Zaproponowałam też inną opcję – pomóc im w uzyskaniu kredytu na mieszkanie – ale ta propozycja tak rozzłościła męża, iż zaczął twierdzić, iż my już wystarczająco zainwestowaliśmy w córkę, iż przecież powinna wiedzieć, z kim wychodzi za mąż. Teraz jej kolej na troskę o własne życie – żeby nauczyć się samodzielności.

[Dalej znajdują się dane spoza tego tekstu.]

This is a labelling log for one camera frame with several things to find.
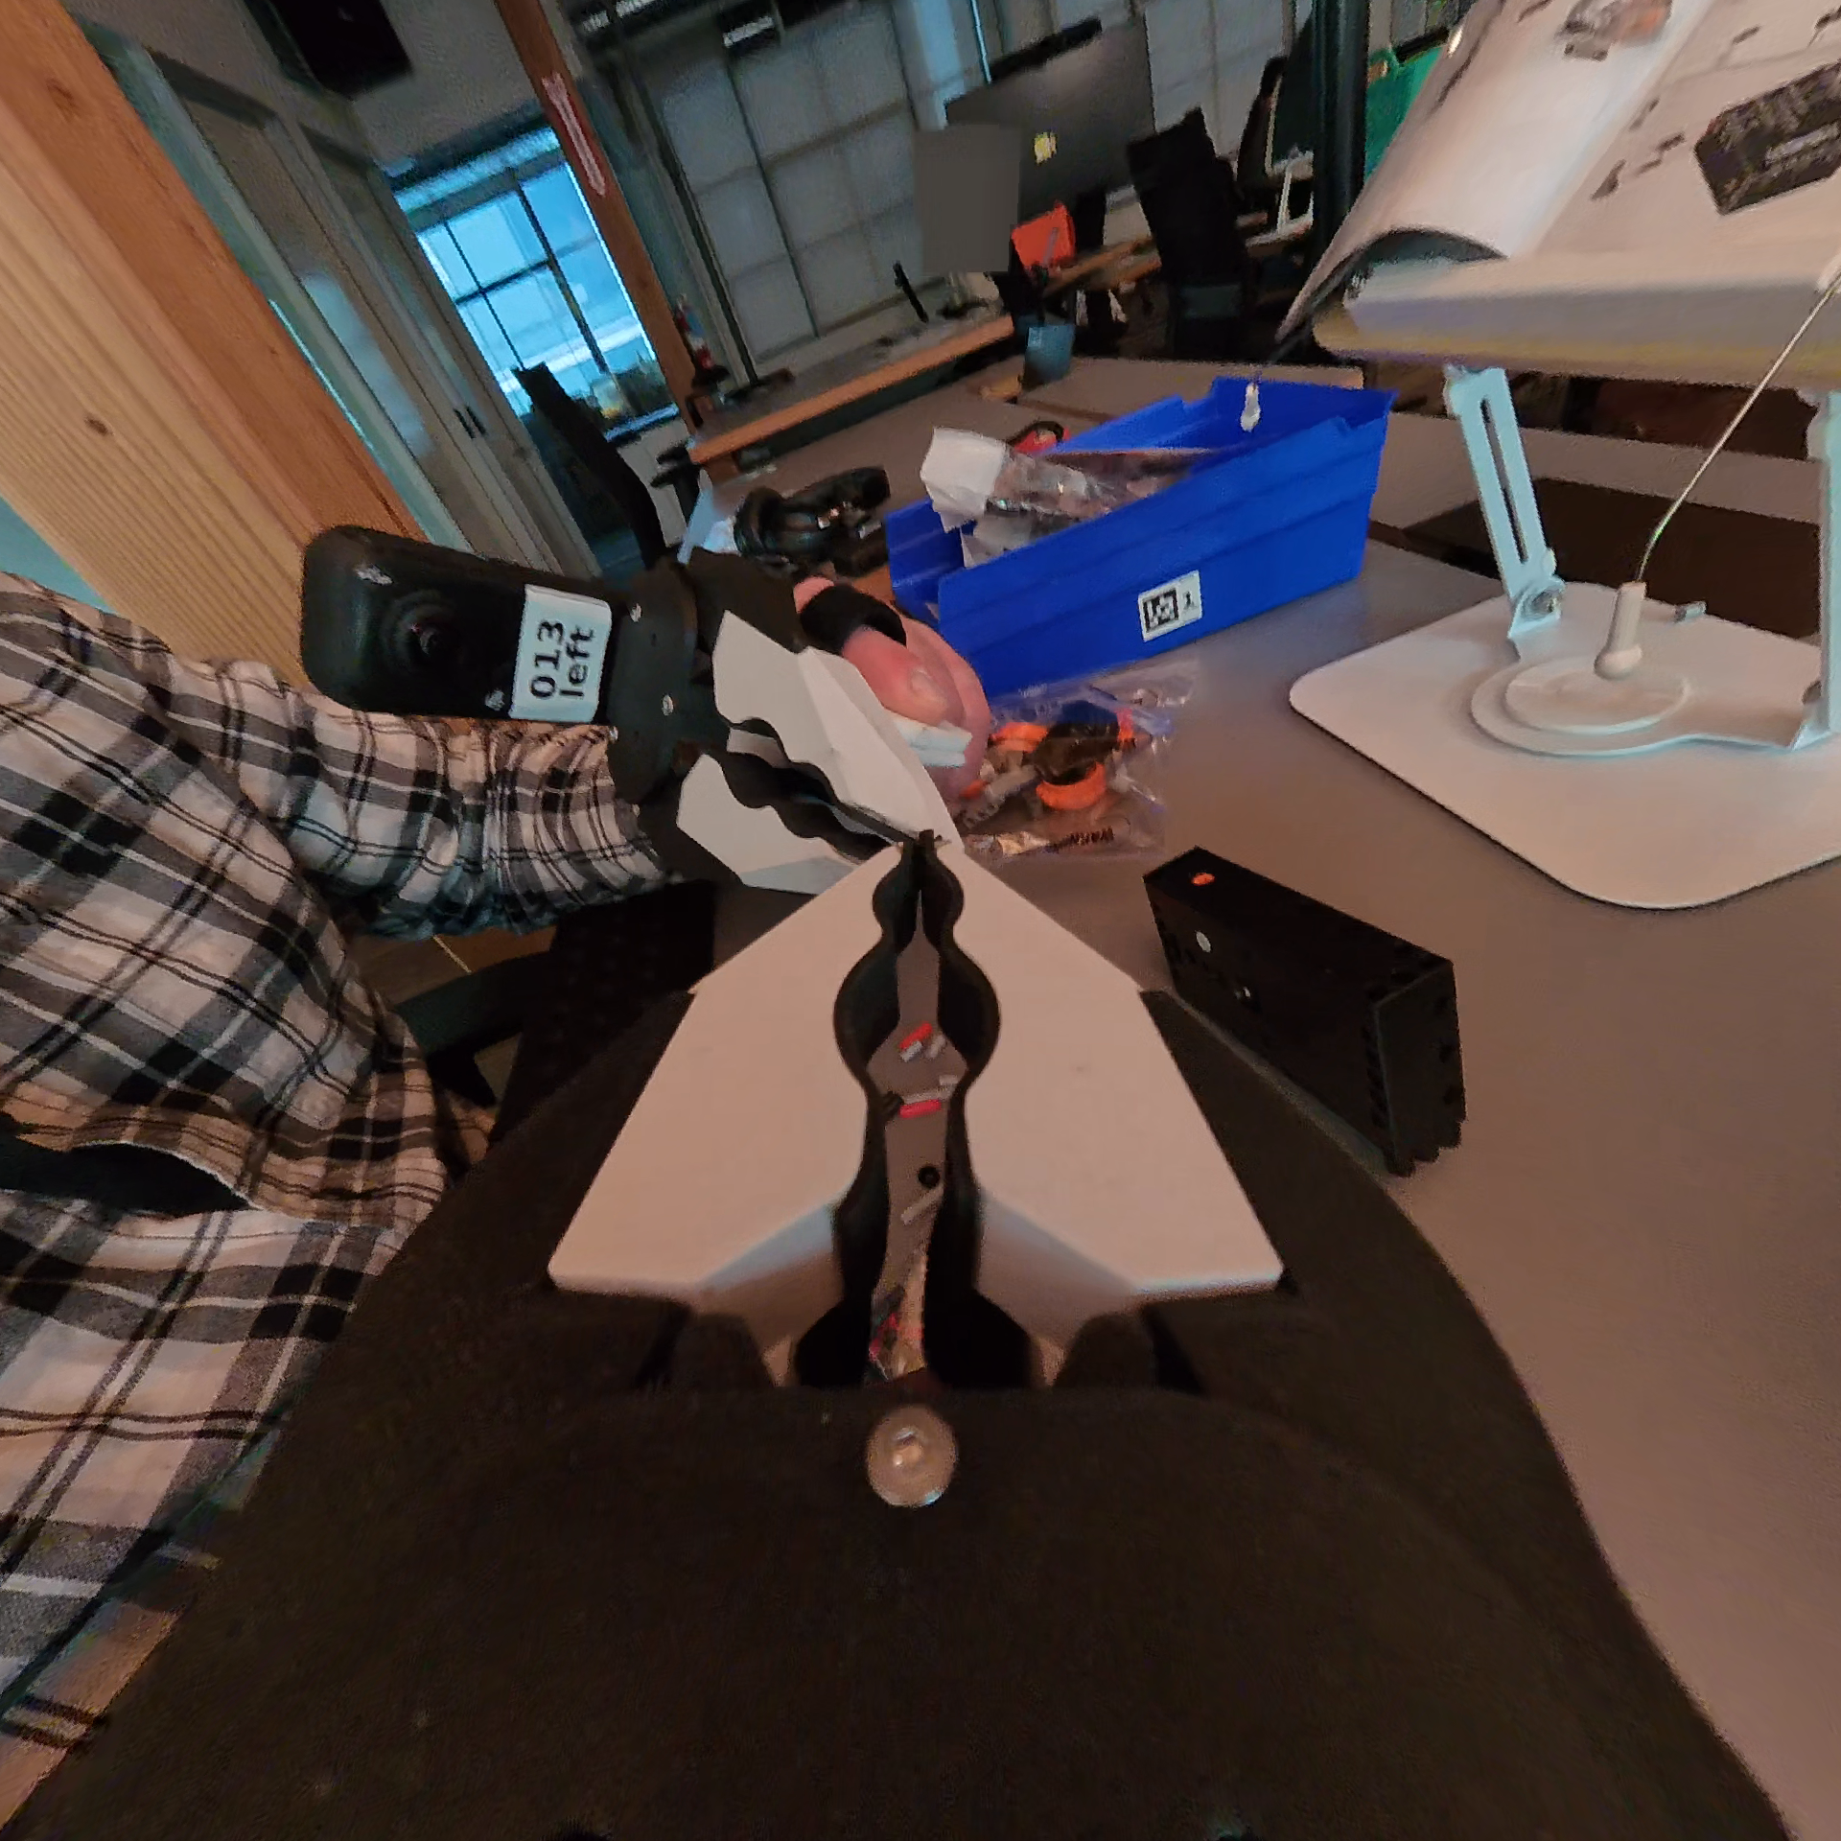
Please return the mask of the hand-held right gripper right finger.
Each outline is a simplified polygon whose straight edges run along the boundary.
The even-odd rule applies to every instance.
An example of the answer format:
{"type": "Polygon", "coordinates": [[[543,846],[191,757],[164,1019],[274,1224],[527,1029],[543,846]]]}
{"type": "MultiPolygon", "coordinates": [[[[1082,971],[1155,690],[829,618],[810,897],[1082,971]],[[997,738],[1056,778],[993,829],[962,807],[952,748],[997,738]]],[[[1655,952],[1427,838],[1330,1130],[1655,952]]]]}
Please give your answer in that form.
{"type": "Polygon", "coordinates": [[[955,849],[928,849],[928,939],[959,1058],[929,1370],[1029,1386],[1091,1321],[1272,1291],[1283,1262],[1139,984],[955,849]]]}

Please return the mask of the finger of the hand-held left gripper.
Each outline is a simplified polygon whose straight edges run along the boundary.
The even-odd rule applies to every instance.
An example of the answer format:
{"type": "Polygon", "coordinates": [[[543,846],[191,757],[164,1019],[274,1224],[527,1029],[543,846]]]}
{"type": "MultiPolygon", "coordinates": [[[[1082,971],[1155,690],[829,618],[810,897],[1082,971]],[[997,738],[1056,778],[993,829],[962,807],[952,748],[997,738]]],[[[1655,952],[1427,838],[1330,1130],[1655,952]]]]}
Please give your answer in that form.
{"type": "Polygon", "coordinates": [[[676,838],[751,890],[818,894],[909,838],[909,773],[887,748],[702,748],[676,789],[676,838]]]}
{"type": "Polygon", "coordinates": [[[947,846],[955,841],[955,815],[933,770],[962,765],[969,733],[894,717],[841,655],[789,648],[725,611],[712,644],[712,699],[725,742],[787,739],[793,751],[837,748],[856,757],[887,748],[909,773],[909,838],[897,846],[925,838],[947,846]]]}

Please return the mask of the black battery box block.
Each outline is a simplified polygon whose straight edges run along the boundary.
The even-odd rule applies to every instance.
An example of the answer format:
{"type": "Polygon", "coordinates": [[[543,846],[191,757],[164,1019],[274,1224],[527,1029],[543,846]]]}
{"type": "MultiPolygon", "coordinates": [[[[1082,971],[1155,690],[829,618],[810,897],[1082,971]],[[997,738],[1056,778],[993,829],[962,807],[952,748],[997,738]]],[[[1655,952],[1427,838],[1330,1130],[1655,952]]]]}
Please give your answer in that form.
{"type": "Polygon", "coordinates": [[[1174,992],[1392,1175],[1461,1145],[1456,965],[1205,849],[1141,875],[1174,992]]]}

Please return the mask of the person's left forearm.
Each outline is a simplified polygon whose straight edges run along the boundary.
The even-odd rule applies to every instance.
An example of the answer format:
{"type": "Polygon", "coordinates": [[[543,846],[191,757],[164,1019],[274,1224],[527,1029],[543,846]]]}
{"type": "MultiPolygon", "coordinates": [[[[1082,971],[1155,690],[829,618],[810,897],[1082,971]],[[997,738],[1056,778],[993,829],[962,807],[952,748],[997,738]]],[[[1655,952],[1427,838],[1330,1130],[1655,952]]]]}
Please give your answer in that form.
{"type": "Polygon", "coordinates": [[[313,887],[361,933],[534,933],[666,887],[599,727],[365,716],[3,577],[3,838],[164,893],[313,887]]]}

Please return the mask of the person's left hand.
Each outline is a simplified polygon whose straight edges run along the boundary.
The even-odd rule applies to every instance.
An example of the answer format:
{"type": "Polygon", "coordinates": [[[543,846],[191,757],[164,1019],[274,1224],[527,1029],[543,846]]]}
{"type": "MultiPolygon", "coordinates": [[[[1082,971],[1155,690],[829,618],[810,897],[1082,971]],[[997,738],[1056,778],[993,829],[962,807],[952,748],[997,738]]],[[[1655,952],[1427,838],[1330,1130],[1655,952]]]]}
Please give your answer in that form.
{"type": "Polygon", "coordinates": [[[971,663],[929,626],[864,588],[814,574],[793,578],[793,607],[802,631],[852,663],[887,713],[918,727],[962,728],[962,767],[976,770],[989,738],[989,704],[971,663]]]}

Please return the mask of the black headphones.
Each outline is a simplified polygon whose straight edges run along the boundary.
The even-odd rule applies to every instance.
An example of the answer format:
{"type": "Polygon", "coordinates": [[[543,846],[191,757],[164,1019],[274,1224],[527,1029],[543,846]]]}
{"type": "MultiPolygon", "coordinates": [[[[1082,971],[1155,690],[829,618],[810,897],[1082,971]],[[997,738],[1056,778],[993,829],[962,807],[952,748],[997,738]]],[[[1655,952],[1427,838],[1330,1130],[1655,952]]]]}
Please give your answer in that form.
{"type": "Polygon", "coordinates": [[[731,515],[731,539],[743,557],[861,578],[887,566],[882,509],[889,491],[887,470],[876,464],[793,496],[754,487],[731,515]]]}

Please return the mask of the black office chair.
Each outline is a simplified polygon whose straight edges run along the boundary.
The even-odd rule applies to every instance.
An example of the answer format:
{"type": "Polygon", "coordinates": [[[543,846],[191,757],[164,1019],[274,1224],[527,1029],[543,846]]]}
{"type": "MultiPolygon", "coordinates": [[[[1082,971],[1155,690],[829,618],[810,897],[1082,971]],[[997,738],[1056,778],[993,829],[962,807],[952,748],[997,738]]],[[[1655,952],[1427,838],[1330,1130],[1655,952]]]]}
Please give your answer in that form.
{"type": "Polygon", "coordinates": [[[1260,270],[1241,233],[1241,192],[1199,107],[1125,149],[1131,184],[1160,258],[1170,354],[1252,361],[1260,270]]]}
{"type": "Polygon", "coordinates": [[[577,470],[618,509],[637,543],[640,562],[645,569],[663,562],[671,543],[663,539],[656,496],[611,444],[595,410],[574,398],[547,365],[515,366],[515,376],[577,470]]]}

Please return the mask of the clear bag of building parts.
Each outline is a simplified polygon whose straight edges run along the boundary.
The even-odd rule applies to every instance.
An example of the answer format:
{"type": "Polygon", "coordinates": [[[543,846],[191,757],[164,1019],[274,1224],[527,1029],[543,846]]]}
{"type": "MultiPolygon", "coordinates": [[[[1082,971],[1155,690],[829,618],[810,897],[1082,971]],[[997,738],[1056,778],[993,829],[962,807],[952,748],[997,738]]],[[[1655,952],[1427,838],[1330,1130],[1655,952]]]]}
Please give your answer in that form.
{"type": "Polygon", "coordinates": [[[928,1368],[925,1299],[928,1250],[918,1249],[909,1273],[874,1302],[868,1368],[876,1379],[902,1382],[928,1368]]]}

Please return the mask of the crumpled white paper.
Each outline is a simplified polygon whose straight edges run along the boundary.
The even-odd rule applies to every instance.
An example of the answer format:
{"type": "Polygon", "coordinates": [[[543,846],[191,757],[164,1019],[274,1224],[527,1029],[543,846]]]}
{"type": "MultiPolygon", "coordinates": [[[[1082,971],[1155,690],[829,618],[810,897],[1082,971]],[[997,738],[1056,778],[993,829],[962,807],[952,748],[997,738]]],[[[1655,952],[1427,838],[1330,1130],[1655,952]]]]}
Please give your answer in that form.
{"type": "Polygon", "coordinates": [[[995,436],[957,428],[933,430],[918,479],[947,532],[966,539],[980,525],[1012,460],[1014,448],[995,436]]]}

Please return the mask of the long wooden table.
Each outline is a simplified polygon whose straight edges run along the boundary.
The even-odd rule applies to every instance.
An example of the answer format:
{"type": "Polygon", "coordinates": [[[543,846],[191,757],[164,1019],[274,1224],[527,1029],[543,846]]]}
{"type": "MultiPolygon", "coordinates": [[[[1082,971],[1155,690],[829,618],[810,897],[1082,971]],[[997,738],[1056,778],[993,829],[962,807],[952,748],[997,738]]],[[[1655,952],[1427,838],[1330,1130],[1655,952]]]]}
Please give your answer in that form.
{"type": "MultiPolygon", "coordinates": [[[[1160,255],[1150,236],[1137,236],[1076,258],[1046,277],[1046,304],[1086,287],[1131,287],[1155,274],[1160,255]]],[[[1019,350],[1025,332],[1000,311],[980,311],[952,326],[933,324],[914,334],[897,334],[887,346],[861,346],[829,357],[776,383],[758,398],[710,417],[689,441],[685,456],[700,470],[720,470],[736,455],[758,448],[796,428],[810,428],[856,403],[882,398],[914,379],[933,379],[986,354],[1019,350]]]]}

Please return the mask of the clear bag dark parts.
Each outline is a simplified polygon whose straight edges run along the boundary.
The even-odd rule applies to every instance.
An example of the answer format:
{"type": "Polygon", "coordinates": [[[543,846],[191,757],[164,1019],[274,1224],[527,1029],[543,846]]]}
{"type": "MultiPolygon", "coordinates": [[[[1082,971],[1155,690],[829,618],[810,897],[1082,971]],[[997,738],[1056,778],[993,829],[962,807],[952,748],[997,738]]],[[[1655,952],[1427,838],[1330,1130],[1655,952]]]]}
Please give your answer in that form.
{"type": "Polygon", "coordinates": [[[1159,451],[1000,448],[1000,464],[976,520],[1065,528],[1165,489],[1159,451]]]}

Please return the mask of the blue plastic bin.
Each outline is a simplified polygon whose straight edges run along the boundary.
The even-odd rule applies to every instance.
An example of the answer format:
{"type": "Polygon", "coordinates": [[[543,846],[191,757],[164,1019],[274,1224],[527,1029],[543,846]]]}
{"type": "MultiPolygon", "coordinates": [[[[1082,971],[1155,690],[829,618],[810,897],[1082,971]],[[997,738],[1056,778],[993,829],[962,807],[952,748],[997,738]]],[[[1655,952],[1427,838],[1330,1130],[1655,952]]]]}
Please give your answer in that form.
{"type": "Polygon", "coordinates": [[[1056,448],[1159,451],[1159,496],[1065,528],[980,520],[959,539],[928,489],[887,510],[887,566],[905,611],[976,668],[985,690],[1095,676],[1349,581],[1364,554],[1392,392],[1246,381],[1166,398],[1056,448]]]}

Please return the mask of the person's plaid shirt torso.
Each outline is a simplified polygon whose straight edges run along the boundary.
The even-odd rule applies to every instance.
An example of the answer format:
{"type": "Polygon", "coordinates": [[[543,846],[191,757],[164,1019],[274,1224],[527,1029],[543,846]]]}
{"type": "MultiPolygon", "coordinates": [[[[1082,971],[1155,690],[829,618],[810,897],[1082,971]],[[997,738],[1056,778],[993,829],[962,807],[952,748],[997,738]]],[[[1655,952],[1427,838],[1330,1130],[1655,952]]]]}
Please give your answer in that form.
{"type": "Polygon", "coordinates": [[[99,1712],[141,1665],[150,1576],[186,1568],[361,1285],[485,1150],[349,941],[14,959],[3,1135],[3,1703],[99,1712]]]}

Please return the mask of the white book stand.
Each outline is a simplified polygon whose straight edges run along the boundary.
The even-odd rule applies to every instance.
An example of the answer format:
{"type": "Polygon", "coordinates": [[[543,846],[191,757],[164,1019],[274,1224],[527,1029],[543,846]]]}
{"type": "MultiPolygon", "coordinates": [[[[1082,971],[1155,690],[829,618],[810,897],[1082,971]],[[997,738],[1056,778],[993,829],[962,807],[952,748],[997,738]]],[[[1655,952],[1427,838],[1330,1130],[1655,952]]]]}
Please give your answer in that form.
{"type": "Polygon", "coordinates": [[[1809,432],[1814,644],[1646,584],[1623,680],[1594,674],[1619,588],[1560,578],[1504,369],[1450,365],[1443,403],[1504,591],[1301,676],[1292,709],[1605,905],[1703,909],[1838,859],[1838,388],[1809,432]]]}

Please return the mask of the instruction booklet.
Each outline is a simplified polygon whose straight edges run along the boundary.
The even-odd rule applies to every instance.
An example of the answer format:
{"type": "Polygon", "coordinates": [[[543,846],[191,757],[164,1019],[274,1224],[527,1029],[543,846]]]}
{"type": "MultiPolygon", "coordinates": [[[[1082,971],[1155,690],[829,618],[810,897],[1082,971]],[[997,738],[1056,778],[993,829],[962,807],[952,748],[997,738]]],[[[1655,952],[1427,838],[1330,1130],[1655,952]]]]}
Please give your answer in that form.
{"type": "Polygon", "coordinates": [[[1835,2],[1477,2],[1283,332],[1747,381],[1835,283],[1835,2]]]}

Na teściów – biedni ludzie – nie ma co liczyć. Pozostaje mi tyle, iż próbuję przekonać męża, ale jak? On nie posłucha mnie ani niczego do tej pory. Bardzo boli mnie to, iż człowiek, z którym spędziłam tyle lat, gotów jest zepsuć życie własnej córce dla… kilkuset złotych ze składki za wynajem. Wiem, iż jeżeli wyrzucimy lokatorów, wydatki wzrosną trochę, ale mamy też odłożone oszczędności – nie umrziemy z głodu. Mąż planował w przyszłym roku zmienić pracę, by mniej się męczyć – i niższą pensję – ale jeżeli zdrowie pozwala, może jeszcze kilka lat zapracuje na taśmie. Co powinnam zrobić? Bardzo chcę pomóc dzieciom, bo wiem, jak trudny mają czas. Jesteśmy teraz dla nich jedyną nadzieją.